With pictures excluded, repeat exactly the lines from the one containing "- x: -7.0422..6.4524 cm" through the last line of the material below.

GIVEN DATA section start

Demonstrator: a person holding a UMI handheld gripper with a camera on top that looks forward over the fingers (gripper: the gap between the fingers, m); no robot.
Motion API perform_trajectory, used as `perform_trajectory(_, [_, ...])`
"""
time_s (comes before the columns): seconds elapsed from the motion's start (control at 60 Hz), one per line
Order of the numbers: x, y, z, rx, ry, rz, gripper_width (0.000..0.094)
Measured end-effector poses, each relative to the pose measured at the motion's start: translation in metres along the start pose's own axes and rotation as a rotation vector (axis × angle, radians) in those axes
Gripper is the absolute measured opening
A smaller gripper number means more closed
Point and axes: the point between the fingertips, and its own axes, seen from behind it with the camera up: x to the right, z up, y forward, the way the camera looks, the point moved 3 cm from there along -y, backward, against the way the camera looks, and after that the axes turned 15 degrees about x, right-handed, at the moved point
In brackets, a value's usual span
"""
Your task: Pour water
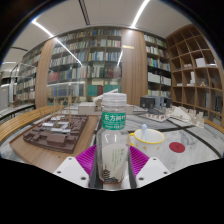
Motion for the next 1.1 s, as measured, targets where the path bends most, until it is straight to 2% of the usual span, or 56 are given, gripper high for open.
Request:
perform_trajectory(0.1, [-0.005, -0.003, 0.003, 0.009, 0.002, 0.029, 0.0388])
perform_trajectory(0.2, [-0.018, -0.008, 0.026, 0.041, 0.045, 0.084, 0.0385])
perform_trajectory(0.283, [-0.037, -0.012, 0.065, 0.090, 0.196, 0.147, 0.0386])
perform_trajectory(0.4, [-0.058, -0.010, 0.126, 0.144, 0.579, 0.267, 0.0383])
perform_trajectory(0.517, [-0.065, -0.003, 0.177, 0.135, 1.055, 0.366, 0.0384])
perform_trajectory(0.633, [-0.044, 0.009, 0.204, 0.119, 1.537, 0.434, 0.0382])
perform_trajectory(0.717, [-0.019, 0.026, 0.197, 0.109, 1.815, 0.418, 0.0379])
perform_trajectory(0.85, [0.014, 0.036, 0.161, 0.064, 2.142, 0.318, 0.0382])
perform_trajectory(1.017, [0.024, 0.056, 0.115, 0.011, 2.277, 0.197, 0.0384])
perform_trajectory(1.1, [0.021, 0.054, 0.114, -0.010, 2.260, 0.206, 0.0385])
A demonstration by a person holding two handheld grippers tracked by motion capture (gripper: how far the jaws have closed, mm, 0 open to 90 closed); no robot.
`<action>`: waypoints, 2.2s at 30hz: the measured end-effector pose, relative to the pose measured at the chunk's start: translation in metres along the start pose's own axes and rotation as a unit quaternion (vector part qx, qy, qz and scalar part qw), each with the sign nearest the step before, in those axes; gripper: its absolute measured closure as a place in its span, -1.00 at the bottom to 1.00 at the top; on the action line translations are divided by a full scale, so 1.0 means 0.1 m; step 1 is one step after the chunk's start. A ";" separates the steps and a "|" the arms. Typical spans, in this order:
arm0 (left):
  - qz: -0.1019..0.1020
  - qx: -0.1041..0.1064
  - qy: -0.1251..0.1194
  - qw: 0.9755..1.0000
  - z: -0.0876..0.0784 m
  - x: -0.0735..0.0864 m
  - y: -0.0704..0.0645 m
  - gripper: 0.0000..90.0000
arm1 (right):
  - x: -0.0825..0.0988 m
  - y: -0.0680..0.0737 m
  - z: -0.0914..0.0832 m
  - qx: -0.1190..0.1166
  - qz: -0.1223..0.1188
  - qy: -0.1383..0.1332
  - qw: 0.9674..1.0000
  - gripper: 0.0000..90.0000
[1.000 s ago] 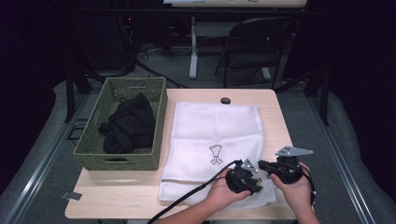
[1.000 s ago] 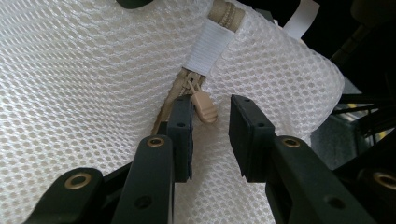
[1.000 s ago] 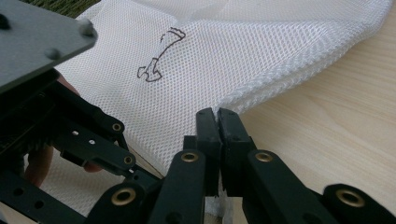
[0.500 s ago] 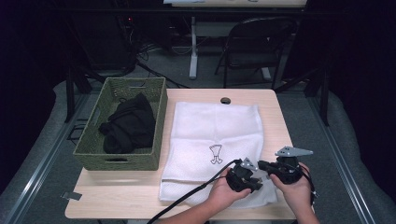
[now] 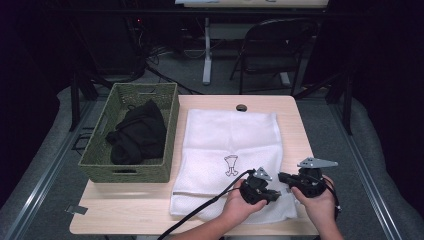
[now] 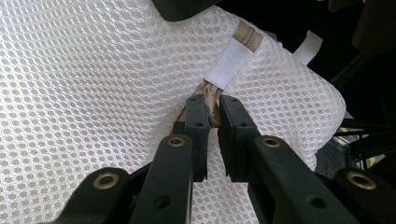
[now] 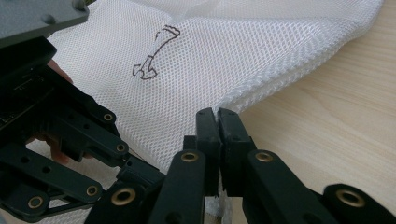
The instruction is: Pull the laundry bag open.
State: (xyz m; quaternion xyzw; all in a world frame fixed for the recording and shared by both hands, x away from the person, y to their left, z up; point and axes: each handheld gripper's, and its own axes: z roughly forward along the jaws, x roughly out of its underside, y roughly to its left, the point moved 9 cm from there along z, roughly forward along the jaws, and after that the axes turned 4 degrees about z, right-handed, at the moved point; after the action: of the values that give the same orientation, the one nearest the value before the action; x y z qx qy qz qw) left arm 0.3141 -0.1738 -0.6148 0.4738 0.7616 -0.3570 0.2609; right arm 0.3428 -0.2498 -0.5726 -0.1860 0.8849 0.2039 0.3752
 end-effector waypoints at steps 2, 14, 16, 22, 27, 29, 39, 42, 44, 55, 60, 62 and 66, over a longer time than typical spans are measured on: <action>0.000 0.001 0.002 1.000 0.01 0.01 0.00 0.87 | 0.00 0.00 0.00 0.001 0.001 0.000 1.000 0.96; -0.002 0.010 0.003 1.000 0.01 0.00 -0.01 0.94 | 0.05 -0.07 0.00 0.005 0.009 0.003 1.000 0.92; -0.002 0.011 0.003 1.000 0.02 0.01 -0.01 0.94 | 0.07 -0.09 0.00 0.008 0.009 0.005 1.000 0.86; -0.004 0.008 0.004 1.000 0.04 0.01 0.01 0.94 | 0.15 -0.17 -0.02 0.013 0.020 0.008 1.000 0.54; -0.004 0.016 0.004 1.000 0.06 0.02 0.01 0.94 | 0.23 -0.19 -0.05 0.013 0.032 0.015 0.999 0.44; -0.003 0.014 0.007 1.000 0.07 0.02 0.02 0.94 | 0.27 -0.21 -0.08 0.012 0.037 0.017 0.999 0.41; -0.001 0.014 0.005 1.000 0.08 0.00 0.03 0.94 | 0.43 -0.20 -0.09 0.001 0.051 0.036 0.998 0.30; 0.001 0.015 0.005 1.000 0.09 -0.01 0.02 0.94 | 0.46 -0.19 -0.08 -0.005 0.054 0.039 0.998 0.31; 0.002 0.010 0.009 1.000 0.09 0.00 0.03 0.94 | 0.47 -0.17 -0.08 -0.006 0.054 0.040 0.998 0.35; -0.001 0.010 0.005 1.000 0.09 -0.01 0.04 0.94 | 0.46 -0.10 -0.07 -0.018 0.038 0.042 0.998 0.60; 0.000 0.013 0.002 1.000 0.09 -0.01 0.03 0.94 | 0.45 -0.07 -0.08 -0.027 0.034 0.046 0.998 0.78; 0.002 0.012 0.001 1.000 0.09 -0.01 0.03 0.94 | 0.44 -0.07 -0.08 -0.026 0.030 0.042 0.998 0.80; -0.009 0.018 -0.003 1.000 0.08 -0.02 0.03 0.94 | 0.43 -0.06 -0.09 -0.022 0.026 0.044 0.998 0.82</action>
State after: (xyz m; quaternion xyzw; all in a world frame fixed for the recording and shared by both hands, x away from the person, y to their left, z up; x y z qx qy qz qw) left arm 0.3177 -0.1801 -0.6188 0.4704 0.7588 -0.3742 0.2510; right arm 0.3120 -0.2668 -0.5999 -0.1800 0.9004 0.2243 0.3264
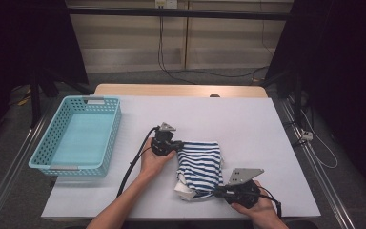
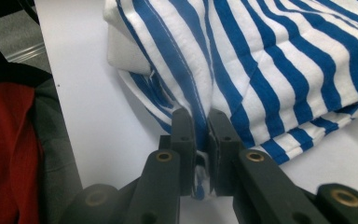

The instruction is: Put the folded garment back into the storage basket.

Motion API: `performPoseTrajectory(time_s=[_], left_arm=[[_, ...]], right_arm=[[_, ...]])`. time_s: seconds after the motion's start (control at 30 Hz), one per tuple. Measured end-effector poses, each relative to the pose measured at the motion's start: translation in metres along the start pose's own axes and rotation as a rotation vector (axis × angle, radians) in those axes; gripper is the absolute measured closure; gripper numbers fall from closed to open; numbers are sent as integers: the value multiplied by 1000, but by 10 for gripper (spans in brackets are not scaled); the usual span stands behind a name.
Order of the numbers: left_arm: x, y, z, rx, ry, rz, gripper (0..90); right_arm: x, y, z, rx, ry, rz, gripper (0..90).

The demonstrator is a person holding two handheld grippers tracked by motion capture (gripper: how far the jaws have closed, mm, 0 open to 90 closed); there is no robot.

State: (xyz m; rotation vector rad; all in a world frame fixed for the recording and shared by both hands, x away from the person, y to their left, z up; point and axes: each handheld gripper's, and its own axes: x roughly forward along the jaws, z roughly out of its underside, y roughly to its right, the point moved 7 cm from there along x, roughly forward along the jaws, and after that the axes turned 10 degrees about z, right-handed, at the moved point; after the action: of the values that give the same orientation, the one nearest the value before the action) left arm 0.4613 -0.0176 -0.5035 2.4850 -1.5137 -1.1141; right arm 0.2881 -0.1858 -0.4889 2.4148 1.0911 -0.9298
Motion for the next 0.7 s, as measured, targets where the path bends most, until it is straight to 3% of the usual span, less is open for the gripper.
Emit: performPoseTrajectory(time_s=[0.03,0.07,0.17,0.2,0.27,0.7], left_arm=[[0,-1,-3,13,17,3,854],[-1,0,-3,-3,28,4,854],[-5,1,-7,-6,46,19,855],[-6,0,-9,12,54,24,855],[-7,1,-11,-2,71,30,855],[-18,4,-25,6,120,41,858]], right_arm=[[1,-1,-1,1,5,-5,834],[1,-2,-1,0,5,-2,834],[0,-4,-4,15,26,-10,835],[-2,-4,-5,18,33,-14,836],[-3,-4,-6,19,42,-13,837],[-7,-7,-18,52,101,-29,839]])
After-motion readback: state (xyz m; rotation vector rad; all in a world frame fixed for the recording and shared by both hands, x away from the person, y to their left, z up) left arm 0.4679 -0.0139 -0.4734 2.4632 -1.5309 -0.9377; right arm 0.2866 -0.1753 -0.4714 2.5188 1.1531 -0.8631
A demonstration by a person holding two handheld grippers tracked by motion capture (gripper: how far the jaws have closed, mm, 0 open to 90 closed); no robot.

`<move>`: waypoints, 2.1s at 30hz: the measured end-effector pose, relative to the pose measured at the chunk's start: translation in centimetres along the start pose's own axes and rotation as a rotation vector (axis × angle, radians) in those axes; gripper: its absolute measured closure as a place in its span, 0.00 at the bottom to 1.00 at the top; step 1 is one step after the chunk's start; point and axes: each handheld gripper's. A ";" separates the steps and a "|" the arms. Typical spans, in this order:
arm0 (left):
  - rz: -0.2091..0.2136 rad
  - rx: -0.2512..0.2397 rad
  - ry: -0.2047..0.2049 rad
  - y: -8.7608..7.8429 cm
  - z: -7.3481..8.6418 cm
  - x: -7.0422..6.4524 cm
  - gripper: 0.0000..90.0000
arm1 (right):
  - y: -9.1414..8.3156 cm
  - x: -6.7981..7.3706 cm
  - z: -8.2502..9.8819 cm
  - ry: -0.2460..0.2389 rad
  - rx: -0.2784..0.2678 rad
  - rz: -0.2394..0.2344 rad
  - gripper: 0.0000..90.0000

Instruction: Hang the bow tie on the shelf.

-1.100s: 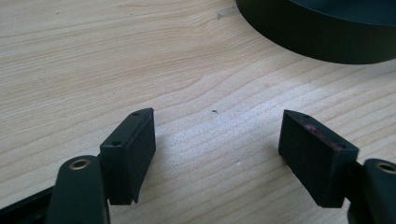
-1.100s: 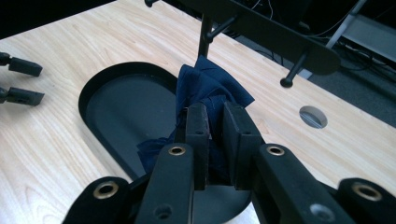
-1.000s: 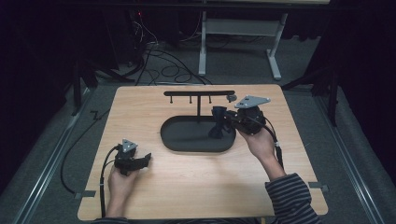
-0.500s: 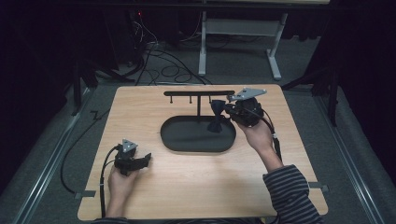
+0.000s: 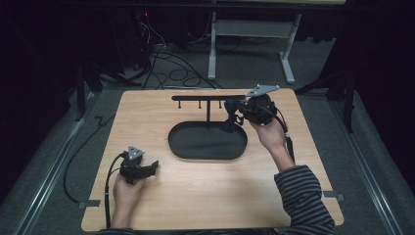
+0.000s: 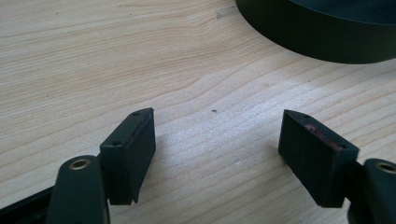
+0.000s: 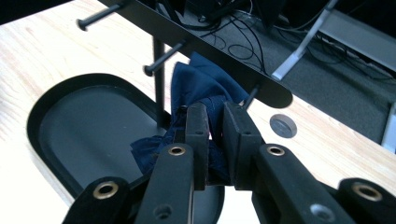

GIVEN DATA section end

SOLUTION TO THIS TASK:
  - x: -7.0422..6.4524 cm
  - gripper: 0.0000..90.0000
arm1 (right):
  - y: -9.1414..8.3156 cm
  - x: -6.7981..7.3706 cm
  - z: -8.2502..9.8819 cm
  - ry: -0.2460..0.2389 rad
  - rx: -0.2784..0.2678 rad
  - rz: -0.2394..0.2344 rad
  - gripper: 0.0000..90.0000

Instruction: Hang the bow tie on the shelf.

-1.100s: 
-1.100s: 
-1.000s: 
-0.500s: 
+0.000s: 
+0.000s: 
+0.000s: 

That is the complete output.